A tearful Roger Federer waved goodbye to professional tennis after teaming up with fellow great Rafael Nadal on an emotional night at the Laver Cup.
The 41-year-old received a long ovation after walking off court for the final time as he retired as a professional.
The Swiss, who won 20 Grand Slam singles titles, is considered one of the best players in tennis history.
“It’s been a wonderful day. I’m happy, not sad. It feels great to be here. I’m happy I made it through,” he said.
Federer cried as he hugged Nadal and other players, then took acclaim from the thousands of fans who chanted his name at the O2 Arena in London.
Nadal also could not hold back the tears. The 36-year-old Spaniard cried as he sat alongside Federer while the pair listened to British singer Ellie Goulding, who rounded off a memorable night with a performance.
Federer and Nadal – for so long rivals at the top of the men’s game – joined forces to play doubles against American pair Jack Sock and Frances Tiafoe in the annual team event between Europe and the rest of the world.
Despite Federer not having played competitively for over a year, the veteran duo pushed Sock and Tiafoe before losing 4-6 7-6 (7-2) 11-9 as Team World levelled at 2-2 at the end of play on the opening day.

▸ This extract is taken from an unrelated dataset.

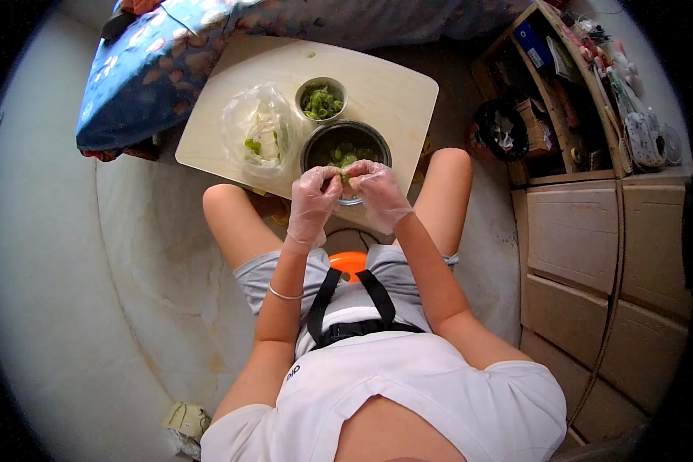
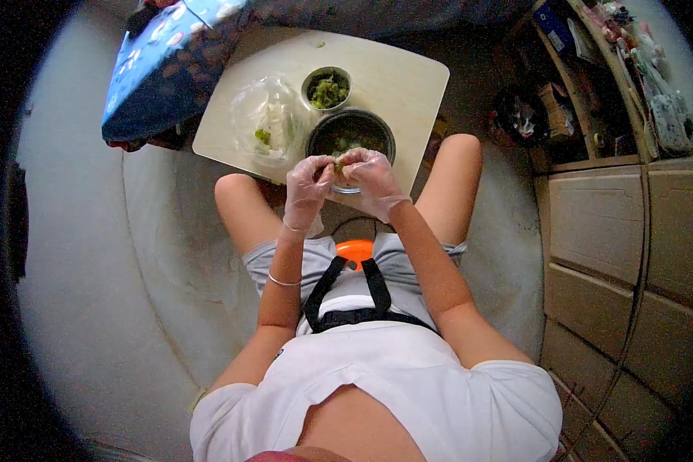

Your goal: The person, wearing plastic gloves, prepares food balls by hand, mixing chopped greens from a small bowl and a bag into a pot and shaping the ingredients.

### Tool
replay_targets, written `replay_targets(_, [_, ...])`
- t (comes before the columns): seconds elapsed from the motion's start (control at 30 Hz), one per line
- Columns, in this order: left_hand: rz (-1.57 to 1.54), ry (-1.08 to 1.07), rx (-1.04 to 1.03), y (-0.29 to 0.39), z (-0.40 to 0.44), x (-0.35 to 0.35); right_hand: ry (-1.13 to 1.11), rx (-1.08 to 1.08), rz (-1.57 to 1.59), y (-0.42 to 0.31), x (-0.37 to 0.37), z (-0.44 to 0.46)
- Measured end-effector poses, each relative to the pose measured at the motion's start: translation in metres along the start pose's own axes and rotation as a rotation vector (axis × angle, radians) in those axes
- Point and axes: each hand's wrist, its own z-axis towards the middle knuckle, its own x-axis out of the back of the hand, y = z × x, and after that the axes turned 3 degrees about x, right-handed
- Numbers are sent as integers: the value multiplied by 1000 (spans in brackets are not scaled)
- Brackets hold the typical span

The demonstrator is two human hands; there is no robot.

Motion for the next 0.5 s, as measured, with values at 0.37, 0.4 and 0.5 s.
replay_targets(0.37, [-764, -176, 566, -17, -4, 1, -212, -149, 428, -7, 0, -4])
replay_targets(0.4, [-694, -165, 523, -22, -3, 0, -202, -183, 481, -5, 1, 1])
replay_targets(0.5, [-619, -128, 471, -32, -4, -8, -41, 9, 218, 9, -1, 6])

Federer and Nadal – affectionately nicknamed ‘Fedal’ – almost won it. The pair had a match point at 9-8 in the decider, but Federer could only lunge for a forehand which he pushed into the net.
The defeat brought the former world number one’s 25-year professional career to a close after his 1,750th competitive match across singles and doubles.
“It’s been the perfect journey. I’d do it all again,” said Federer as tried to hold back tears during his on-court speech.
Federer throws the retirement celebration he wanted
Federer’s career had long been on the downward slope, having battled a knee injury for the past two years and needing three operations in a bid to overcome the problem.
He had not played a competitive match since losing to Poland’s Hubert Hurkacz in the quarter-finals at Wimbledon last year.
Despite being restricted to only three of the 11 Grand Slams staged since the start of 2020, he hoped as recently as July he would still be able to return to the major tournaments.
But, after a scan brought further bad news, Federer announced last week he was going to retire because his “body’s message lately has been clear”.
Federer had talked about throwing a party to mark his final match, saying he wanted the occasion to be fun and not funereal.
As he wished, there was a celebratory atmosphere in the 17,500-capacity arena.
|The key numbers in Federer’s career|
|20 Grand Slam singles titles||310 weeks as world number one|
|103 ATP titles||28 Masters 1,000 titles|
|6 ATP Finals victories||31 Grand Slam finals|
|1 Davis Cup triumph||£114m career prize money|
Watched by his wife Mirka, their four children, plus his parents Robert and Lynette, Federer’s every move was greeted with cheers containing a mixture of euphoria and empathy.
The family joined him on court afterwards during a poignant celebration, which saw many more tears and Federer hoisted aloft by his fellow players.
“Everyone’s here, the boys and girls. My wife has been so supportive. She could have stopped me a long, long time ago but she didn’t,” said Federer.
“She kept me going and allowed me to play, so it’s amazing – thank you.”
The presence of several tennis legends including Rod Laver, along with celebrities including Hollywood actor Hugh Grant and Vogue editor Anna Wintour, added to the occasion.
Current world number ones, Carlos Alcaraz and Iga Swiatek, tweeted their range of emotions as they watched the match on the television, as did Federer’s Swiss Davis Cup team-mate Stan Wawrinka.